> ACTION ITEM: Find the word "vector" below. Copy each line that has it.

INFORMATION GIVEN below:

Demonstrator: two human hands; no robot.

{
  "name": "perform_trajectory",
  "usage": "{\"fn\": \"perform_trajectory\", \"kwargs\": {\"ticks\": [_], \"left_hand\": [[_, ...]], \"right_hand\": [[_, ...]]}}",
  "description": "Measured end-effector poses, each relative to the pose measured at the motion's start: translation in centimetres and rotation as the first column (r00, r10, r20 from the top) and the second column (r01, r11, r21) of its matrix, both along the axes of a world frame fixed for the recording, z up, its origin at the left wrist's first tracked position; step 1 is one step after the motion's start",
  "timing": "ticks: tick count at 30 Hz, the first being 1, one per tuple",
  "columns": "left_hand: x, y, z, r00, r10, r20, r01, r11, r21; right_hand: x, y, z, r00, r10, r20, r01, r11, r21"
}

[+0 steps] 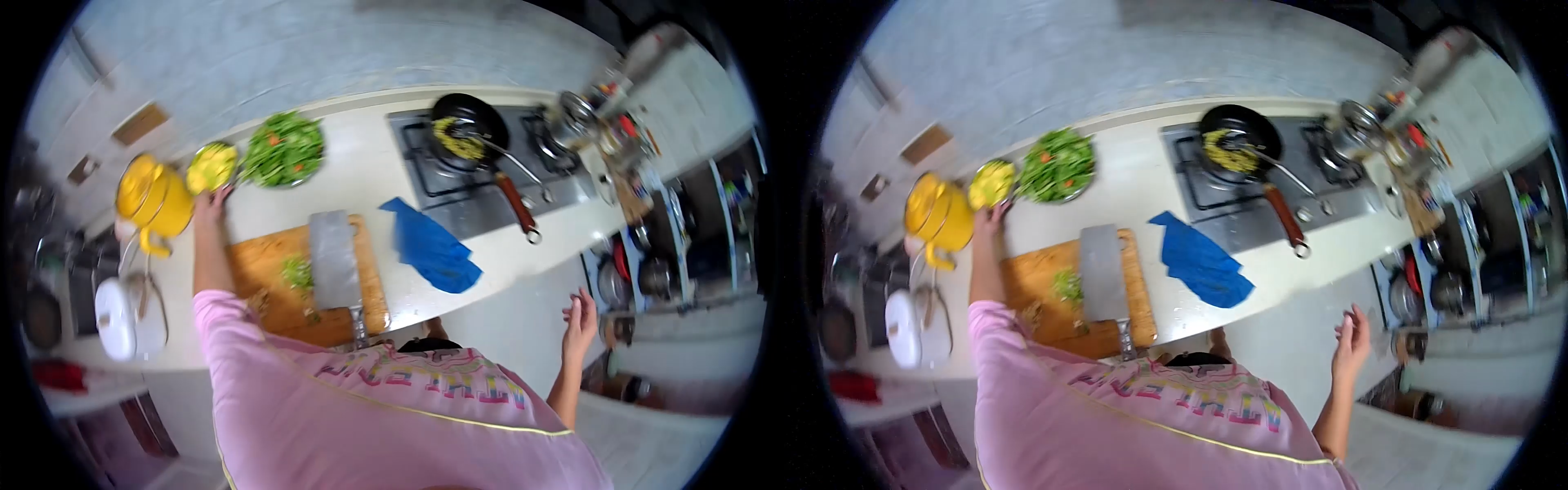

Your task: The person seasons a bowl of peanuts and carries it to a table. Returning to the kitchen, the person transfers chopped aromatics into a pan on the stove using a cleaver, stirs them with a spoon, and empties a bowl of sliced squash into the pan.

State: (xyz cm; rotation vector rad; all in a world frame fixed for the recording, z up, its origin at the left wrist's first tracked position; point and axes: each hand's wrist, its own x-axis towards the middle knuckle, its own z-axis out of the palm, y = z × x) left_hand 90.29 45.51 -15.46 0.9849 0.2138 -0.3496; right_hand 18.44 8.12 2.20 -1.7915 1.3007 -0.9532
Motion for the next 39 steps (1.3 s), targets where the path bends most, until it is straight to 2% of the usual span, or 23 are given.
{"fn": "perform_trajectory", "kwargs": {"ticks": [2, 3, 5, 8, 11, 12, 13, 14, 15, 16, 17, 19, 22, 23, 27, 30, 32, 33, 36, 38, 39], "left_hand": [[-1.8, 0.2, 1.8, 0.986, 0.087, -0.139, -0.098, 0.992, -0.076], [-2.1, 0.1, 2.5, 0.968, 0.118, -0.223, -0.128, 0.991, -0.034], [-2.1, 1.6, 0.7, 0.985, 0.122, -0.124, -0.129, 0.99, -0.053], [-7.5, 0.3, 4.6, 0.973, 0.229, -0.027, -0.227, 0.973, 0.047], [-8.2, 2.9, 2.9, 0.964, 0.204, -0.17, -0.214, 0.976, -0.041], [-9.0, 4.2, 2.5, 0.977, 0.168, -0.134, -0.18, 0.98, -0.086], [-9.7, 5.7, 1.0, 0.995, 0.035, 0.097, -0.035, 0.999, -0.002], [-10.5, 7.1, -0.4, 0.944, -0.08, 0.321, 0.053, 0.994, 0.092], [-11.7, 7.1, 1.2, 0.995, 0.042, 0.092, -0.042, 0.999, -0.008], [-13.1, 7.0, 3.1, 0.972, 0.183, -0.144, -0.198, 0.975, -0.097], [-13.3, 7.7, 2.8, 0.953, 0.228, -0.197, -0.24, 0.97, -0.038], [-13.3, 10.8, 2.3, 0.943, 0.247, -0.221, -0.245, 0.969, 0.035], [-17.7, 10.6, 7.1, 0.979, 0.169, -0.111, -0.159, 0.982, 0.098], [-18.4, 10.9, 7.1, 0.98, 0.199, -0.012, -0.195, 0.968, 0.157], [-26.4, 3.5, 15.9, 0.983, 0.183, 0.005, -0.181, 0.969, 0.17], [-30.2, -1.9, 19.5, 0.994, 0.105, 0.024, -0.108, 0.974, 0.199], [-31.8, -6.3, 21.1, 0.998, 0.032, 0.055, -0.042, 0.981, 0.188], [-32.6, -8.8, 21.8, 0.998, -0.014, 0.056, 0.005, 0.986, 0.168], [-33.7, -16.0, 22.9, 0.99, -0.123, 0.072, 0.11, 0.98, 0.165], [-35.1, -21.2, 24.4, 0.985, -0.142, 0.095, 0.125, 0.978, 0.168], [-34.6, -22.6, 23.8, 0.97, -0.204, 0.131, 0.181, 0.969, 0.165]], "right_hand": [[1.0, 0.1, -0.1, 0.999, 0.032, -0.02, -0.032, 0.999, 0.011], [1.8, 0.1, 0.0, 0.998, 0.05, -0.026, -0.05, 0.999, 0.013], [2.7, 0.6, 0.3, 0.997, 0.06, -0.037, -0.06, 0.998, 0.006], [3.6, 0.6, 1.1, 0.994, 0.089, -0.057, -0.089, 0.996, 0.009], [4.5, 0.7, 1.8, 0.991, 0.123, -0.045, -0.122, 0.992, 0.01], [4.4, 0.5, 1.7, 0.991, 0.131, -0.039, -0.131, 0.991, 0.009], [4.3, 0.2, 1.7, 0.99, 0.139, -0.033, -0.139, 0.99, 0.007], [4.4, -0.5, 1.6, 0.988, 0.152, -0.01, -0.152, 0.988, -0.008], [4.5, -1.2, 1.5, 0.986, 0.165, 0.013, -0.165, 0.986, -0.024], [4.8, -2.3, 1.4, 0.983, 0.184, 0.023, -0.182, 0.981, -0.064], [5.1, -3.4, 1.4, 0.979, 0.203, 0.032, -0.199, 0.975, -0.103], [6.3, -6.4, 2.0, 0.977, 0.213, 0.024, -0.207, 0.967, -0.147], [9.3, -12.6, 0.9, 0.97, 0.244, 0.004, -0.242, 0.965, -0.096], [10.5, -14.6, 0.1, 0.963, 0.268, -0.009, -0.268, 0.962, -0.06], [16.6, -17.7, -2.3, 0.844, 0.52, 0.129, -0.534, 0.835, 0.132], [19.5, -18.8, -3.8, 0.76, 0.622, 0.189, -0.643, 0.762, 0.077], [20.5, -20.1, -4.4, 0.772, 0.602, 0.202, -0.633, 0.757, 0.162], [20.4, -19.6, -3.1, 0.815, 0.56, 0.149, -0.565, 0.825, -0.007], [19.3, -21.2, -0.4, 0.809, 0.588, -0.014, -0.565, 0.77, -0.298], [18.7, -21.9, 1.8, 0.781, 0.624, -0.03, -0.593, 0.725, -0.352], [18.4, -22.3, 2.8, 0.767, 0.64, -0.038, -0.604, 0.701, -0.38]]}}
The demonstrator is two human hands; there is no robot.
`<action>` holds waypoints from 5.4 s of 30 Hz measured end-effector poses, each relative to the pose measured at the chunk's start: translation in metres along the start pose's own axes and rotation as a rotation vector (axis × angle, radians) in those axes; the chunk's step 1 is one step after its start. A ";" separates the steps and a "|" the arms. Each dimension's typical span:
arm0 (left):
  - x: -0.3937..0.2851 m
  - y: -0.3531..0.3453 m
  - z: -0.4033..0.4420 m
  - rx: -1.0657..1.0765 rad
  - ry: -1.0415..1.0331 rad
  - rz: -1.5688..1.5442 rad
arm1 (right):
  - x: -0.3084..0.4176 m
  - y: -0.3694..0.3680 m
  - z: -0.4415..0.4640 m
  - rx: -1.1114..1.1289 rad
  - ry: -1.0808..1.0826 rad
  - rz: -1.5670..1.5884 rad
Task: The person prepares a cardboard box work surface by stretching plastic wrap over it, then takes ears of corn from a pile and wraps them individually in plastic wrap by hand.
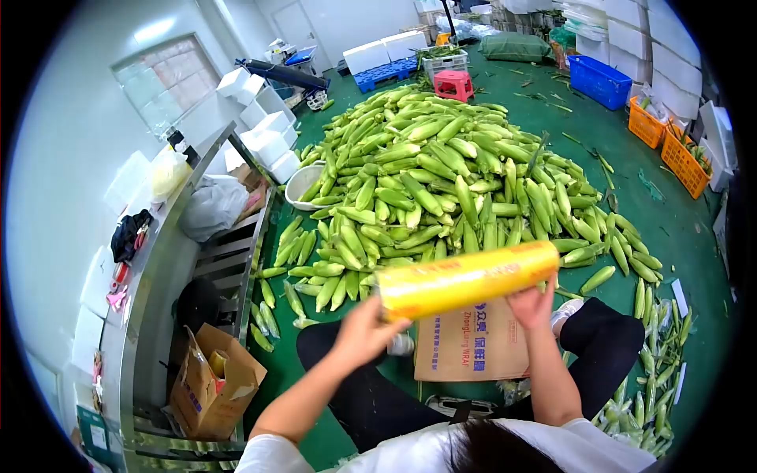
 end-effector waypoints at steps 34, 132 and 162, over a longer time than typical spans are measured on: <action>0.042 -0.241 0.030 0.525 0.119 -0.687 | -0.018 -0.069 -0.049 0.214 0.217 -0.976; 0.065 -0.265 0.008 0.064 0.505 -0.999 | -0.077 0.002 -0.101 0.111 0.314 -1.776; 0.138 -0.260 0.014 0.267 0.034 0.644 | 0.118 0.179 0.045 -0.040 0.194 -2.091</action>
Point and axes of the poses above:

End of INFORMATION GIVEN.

> WORKED SOLUTION:
State: (xyz cm; rotation vector rad; all in a world frame fixed for the recording, z up, its origin at the left wrist's first tracked position; point and axes: each hand's wrist, its own x-axis towards the middle knuckle, its own z-axis out of the palm, y = z × x) left_hand 90.29 45.51 -15.46 0.9849 0.2138 -0.3496; right_hand 18.44 8.12 2.20 -1.7915 1.3007 -0.9532
`<action>` holds waypoints from 5.4 s of 30 Hz measured end-effector poses, each relative to the pose measured at the chunk's start: translation in metres along the start pose's own axes and rotation as a rotation vector (axis × angle, radians) in those axes; the chunk's step 1 is one step after its start. A ";" separates the steps and a "|" the arms. Each dimension's typical span:

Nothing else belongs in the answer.